- Exercise:
Beginning with the very first line, please reproduce the entries exactly through the line containing "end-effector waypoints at".

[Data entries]
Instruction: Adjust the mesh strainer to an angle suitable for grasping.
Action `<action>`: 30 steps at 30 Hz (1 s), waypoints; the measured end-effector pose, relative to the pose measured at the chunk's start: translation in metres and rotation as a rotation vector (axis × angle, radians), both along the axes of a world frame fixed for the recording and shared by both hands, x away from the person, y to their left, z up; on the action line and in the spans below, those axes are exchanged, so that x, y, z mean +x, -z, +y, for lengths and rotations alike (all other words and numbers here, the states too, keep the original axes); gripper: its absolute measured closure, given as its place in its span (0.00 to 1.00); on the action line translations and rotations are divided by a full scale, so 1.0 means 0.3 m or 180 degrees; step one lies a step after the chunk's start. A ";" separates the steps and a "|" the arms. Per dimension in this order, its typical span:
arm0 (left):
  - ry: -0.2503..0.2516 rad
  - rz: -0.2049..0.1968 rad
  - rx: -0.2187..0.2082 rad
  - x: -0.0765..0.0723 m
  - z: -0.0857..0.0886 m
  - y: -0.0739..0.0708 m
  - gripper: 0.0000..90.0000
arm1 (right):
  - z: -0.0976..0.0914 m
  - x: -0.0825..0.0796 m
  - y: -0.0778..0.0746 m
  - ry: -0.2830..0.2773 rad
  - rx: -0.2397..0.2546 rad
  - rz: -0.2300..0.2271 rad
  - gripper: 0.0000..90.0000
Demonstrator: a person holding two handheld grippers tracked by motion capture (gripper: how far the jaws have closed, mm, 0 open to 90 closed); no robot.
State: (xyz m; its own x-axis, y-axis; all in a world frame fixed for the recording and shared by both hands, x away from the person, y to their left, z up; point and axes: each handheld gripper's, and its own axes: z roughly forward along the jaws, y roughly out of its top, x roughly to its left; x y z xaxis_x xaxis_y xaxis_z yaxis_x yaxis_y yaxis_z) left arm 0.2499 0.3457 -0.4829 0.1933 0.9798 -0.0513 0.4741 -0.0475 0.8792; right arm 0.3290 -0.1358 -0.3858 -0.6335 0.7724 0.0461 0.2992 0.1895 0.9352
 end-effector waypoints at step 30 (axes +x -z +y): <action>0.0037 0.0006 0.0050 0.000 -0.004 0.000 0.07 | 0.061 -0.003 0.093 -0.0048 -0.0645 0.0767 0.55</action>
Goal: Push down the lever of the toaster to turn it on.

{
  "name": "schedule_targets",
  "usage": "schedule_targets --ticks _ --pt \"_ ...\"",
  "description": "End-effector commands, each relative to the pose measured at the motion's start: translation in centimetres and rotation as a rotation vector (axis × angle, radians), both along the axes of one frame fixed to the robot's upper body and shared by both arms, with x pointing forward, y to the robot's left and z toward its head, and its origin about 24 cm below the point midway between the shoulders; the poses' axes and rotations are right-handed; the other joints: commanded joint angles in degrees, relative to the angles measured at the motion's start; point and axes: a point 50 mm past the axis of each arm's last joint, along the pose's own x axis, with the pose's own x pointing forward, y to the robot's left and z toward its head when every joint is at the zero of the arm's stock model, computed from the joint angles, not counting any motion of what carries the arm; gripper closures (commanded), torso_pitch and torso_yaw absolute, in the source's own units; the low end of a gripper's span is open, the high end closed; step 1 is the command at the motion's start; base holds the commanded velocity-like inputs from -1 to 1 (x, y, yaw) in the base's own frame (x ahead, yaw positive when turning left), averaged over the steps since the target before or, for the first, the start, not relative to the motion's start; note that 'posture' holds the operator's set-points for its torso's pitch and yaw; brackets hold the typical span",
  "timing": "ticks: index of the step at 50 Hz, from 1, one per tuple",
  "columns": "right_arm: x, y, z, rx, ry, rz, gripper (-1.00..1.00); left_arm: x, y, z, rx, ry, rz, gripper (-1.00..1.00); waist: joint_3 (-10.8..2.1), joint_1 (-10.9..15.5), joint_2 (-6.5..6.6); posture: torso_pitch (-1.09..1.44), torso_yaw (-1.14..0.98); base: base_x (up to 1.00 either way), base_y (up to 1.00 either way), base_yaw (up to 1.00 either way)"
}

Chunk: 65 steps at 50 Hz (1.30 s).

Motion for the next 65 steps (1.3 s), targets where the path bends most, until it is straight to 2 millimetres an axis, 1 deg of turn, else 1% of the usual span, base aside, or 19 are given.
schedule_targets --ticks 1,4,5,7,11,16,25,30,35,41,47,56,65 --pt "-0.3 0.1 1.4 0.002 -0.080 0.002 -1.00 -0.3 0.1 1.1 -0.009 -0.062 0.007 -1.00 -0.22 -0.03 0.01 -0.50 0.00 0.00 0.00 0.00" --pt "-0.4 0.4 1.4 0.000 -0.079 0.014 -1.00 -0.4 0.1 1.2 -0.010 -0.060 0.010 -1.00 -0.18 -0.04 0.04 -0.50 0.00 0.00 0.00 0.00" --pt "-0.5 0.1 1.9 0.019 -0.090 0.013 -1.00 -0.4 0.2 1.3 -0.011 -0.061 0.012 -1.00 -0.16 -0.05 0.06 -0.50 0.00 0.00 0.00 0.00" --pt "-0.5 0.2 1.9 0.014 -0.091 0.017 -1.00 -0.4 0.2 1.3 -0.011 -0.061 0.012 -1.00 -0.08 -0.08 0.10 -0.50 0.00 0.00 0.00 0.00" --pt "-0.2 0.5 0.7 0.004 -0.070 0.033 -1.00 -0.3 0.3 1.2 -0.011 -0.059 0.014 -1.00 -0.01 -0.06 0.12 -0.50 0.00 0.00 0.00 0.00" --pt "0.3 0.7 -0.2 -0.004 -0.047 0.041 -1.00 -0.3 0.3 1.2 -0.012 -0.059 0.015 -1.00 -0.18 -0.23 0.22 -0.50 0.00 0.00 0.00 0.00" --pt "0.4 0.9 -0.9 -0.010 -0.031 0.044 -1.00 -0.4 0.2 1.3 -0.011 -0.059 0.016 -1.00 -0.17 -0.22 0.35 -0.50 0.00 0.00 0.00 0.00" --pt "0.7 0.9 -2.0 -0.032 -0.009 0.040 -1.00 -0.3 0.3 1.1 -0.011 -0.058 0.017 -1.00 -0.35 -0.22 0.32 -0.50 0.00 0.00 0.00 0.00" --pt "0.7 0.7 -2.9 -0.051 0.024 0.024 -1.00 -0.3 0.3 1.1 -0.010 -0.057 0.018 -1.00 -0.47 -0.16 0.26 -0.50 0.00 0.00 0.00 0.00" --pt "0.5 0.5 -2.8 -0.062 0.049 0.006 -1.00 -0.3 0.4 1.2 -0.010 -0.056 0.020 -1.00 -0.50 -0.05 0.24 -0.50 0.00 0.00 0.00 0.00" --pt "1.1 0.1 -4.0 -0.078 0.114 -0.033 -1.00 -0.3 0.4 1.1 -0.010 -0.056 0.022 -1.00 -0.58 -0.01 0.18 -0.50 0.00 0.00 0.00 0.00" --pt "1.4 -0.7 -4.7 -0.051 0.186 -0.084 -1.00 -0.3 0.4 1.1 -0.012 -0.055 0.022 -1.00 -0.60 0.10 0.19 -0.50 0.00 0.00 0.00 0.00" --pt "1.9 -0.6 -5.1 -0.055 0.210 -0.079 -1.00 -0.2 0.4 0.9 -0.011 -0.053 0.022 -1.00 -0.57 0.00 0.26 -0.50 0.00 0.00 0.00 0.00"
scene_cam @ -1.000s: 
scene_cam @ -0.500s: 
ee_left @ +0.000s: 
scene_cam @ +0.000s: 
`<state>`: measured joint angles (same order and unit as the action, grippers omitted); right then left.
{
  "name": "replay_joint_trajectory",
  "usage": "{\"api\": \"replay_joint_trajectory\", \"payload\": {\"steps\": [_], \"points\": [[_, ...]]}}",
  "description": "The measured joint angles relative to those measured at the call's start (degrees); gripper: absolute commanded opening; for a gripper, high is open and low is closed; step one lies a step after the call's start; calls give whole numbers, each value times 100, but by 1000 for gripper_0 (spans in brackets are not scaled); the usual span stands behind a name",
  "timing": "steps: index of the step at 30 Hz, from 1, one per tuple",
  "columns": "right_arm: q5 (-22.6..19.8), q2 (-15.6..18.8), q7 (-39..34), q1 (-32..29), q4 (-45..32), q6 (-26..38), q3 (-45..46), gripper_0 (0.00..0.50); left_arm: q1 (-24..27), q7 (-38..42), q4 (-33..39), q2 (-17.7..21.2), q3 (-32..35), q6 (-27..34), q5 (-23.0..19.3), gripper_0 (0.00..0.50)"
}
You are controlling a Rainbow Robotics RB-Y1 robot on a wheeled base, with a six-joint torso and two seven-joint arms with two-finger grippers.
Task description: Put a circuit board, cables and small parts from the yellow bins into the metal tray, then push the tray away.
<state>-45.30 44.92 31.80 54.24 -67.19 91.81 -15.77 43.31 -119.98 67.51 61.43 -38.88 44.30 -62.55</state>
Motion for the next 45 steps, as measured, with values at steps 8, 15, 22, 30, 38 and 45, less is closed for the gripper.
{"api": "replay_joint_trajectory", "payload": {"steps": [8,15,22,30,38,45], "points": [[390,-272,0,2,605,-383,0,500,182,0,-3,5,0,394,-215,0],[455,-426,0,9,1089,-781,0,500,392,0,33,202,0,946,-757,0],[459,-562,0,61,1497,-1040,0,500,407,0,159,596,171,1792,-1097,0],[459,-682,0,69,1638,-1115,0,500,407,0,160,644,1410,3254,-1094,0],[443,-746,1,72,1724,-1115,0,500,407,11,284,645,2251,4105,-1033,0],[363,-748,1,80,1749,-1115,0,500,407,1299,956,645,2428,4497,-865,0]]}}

- Solution to this problem:
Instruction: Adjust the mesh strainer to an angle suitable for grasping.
Action `<action>`: 30 steps at 30 Hz (1 s), waypoints; the measured end-effector pose, relative to the pose measured at the chunk's start: translation in metres and rotation as a rotation vector (axis × angle, radians), both along the axes of a world frame fixed for the recording and shared by both hands, x away from the person, y to their left, z up; on the action line and in the spans below, those axes are exchanged, so that x, y, z mean +x, -z, +y, for lengths and rotations alike (all other words and numbers here, the states too, keep the original axes); gripper: its absolute measured closure, given as its place in its span (0.00 to 1.00); on the action line translations and rotations are divided by a full scale, so 1.0 means 0.3 m or 180 degrees; step one lies a step after the chunk's start. A ";" separates the steps and a "|" the arms. Per dimension in this order, its typical span:
arm0 (left):
  - ry: -0.2503..0.2516 rad
  - rz: -0.2049..0.1968 rad
  - rx: -0.2187..0.2082 rad
  - x: -0.0765..0.0723 m
  - z: -0.0857..0.0886 m
  - y: -0.0739..0.0708 m
  - gripper: 0.0000..90.0000
arm1 (right):
  - z: -0.0976..0.0914 m
  - x: -0.0825..0.0796 m
  - y: -0.0778..0.0746 m
  - ry: -0.2830..0.2773 rad
  - rx: -0.2397..0.2546 rad
  - rz: -0.2300..0.2271 rad
  - gripper: 0.0000..90.0000
Demonstrator: a person holding two handheld grippers tracked by motion capture (gripper: how far the jaws have closed, mm, 0 open to 90 closed); no robot.
State: (xyz m; its own x-axis, y-axis; all in a world frame fixed for the recording and shared by both hands, x away from the person, y to their left, z up; point and axes: each handheld gripper's, and its own axes: z roughly forward along the jaws, y roughly out of its top, x roughly to its left; x y z xaxis_x xaxis_y xaxis_z yaxis_x yaxis_y yaxis_z) left arm 0.2499 0.3457 -0.4829 0.1933 0.9798 -0.0513 0.4741 -0.0475 0.8792; right arm 0.3290 -0.1358 -0.3858 -0.6335 0.7724 0.0461 0.2992 0.1895 0.9352
 end-effector waypoints at step 30 (axes +x -z +y): <action>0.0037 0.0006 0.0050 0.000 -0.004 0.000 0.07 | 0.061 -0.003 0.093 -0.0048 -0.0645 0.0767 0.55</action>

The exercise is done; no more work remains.